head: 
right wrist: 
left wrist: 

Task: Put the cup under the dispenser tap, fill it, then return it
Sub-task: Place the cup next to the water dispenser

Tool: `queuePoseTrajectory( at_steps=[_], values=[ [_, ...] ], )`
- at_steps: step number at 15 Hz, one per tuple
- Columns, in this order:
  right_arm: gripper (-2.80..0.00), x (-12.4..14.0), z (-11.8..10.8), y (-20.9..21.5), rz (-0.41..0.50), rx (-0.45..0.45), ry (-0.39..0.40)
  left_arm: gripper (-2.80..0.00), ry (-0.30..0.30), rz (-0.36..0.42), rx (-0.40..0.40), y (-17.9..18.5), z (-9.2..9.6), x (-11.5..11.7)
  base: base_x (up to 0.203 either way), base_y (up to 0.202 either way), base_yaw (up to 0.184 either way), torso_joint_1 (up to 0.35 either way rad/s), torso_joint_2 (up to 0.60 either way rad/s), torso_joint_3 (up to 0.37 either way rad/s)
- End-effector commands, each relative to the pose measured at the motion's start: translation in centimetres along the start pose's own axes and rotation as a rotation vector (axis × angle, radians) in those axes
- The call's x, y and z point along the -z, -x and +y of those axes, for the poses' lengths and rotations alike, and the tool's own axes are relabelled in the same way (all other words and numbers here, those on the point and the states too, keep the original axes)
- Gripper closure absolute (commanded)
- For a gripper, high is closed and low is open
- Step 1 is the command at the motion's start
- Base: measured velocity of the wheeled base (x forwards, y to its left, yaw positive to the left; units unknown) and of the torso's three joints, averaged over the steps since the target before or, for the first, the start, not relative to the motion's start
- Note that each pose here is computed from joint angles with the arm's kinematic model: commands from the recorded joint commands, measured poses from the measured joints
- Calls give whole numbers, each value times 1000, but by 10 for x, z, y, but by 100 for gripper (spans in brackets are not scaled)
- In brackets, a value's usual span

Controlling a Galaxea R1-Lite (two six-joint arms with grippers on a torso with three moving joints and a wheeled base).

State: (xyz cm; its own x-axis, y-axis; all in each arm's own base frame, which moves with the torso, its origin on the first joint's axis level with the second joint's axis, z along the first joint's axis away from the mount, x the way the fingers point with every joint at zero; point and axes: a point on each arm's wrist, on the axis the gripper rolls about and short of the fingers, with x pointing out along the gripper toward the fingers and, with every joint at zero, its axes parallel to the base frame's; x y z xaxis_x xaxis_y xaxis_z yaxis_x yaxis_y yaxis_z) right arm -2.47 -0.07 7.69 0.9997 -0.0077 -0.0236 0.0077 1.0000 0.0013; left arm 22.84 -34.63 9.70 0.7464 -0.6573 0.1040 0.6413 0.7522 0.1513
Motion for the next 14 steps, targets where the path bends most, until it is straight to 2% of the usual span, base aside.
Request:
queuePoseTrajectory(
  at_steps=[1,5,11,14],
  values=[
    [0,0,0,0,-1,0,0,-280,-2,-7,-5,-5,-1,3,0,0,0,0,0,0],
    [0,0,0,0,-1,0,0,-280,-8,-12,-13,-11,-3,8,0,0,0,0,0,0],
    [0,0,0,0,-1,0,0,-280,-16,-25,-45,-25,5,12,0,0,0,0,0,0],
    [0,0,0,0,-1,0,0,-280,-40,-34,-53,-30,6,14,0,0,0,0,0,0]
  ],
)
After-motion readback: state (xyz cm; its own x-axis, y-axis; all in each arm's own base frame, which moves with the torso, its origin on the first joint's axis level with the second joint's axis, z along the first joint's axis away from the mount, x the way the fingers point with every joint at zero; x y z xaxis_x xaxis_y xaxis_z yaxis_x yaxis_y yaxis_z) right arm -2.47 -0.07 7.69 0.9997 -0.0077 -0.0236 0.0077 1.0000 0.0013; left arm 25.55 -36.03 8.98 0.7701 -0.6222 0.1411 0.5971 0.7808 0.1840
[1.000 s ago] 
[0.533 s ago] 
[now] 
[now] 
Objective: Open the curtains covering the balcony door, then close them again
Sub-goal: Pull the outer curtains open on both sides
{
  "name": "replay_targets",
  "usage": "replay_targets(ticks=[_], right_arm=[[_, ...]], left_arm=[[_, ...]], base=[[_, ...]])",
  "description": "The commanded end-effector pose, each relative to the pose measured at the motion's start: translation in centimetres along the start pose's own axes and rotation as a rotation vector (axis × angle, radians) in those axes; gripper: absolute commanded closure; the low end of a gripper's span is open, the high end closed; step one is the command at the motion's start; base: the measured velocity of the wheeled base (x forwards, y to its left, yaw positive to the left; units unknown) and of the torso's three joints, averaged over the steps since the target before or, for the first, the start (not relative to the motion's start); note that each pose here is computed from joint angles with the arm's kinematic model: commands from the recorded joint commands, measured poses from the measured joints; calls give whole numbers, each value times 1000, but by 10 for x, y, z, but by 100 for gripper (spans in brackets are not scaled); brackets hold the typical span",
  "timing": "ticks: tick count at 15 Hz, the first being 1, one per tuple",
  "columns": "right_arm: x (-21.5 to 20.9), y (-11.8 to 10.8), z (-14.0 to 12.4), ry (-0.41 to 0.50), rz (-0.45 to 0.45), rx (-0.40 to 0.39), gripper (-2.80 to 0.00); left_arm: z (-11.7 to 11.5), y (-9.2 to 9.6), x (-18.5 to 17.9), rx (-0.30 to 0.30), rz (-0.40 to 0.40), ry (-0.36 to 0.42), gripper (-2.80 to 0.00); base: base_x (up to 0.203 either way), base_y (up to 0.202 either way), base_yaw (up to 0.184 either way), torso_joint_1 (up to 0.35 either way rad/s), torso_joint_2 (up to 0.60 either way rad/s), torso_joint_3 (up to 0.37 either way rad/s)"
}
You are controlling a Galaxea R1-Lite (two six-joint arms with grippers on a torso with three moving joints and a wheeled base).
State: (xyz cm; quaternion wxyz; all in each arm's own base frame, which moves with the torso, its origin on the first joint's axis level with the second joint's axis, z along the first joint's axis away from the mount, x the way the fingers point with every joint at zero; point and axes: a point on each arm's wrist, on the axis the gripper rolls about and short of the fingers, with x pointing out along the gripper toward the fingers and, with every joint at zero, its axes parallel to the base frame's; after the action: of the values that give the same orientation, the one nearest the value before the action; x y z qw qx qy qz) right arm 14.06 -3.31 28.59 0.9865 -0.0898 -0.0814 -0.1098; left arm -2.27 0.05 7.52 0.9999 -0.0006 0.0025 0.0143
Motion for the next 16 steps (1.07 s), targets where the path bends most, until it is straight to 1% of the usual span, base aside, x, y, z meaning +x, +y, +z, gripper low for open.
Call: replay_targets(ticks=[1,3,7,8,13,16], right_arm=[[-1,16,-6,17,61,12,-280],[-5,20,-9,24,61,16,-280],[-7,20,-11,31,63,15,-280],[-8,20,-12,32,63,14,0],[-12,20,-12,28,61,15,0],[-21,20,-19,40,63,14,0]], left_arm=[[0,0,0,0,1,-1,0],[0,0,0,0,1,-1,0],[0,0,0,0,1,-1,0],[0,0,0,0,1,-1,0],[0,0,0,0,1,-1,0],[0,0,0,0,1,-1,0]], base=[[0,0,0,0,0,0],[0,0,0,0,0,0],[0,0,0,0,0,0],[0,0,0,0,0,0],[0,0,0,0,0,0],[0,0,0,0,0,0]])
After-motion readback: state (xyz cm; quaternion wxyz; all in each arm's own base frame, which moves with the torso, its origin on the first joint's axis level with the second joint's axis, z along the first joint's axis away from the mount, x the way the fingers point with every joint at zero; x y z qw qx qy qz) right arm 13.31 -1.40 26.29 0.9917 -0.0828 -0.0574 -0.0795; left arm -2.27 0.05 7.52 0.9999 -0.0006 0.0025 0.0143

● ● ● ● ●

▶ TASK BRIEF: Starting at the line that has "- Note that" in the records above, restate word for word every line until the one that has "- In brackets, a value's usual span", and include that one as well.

▶ SOLUTION TO THIS PROBLEM:
- Note that each pose here is computed from joint angles with the arm's kinematic model: commands from the recorded joint commands, measured poses from the measured joints
- Calls give whole numbers, each value times 1000, but by 10 for x, z, y, but by 100 for gripper (spans in brackets are not scaled)
- In brackets, a value's usual span

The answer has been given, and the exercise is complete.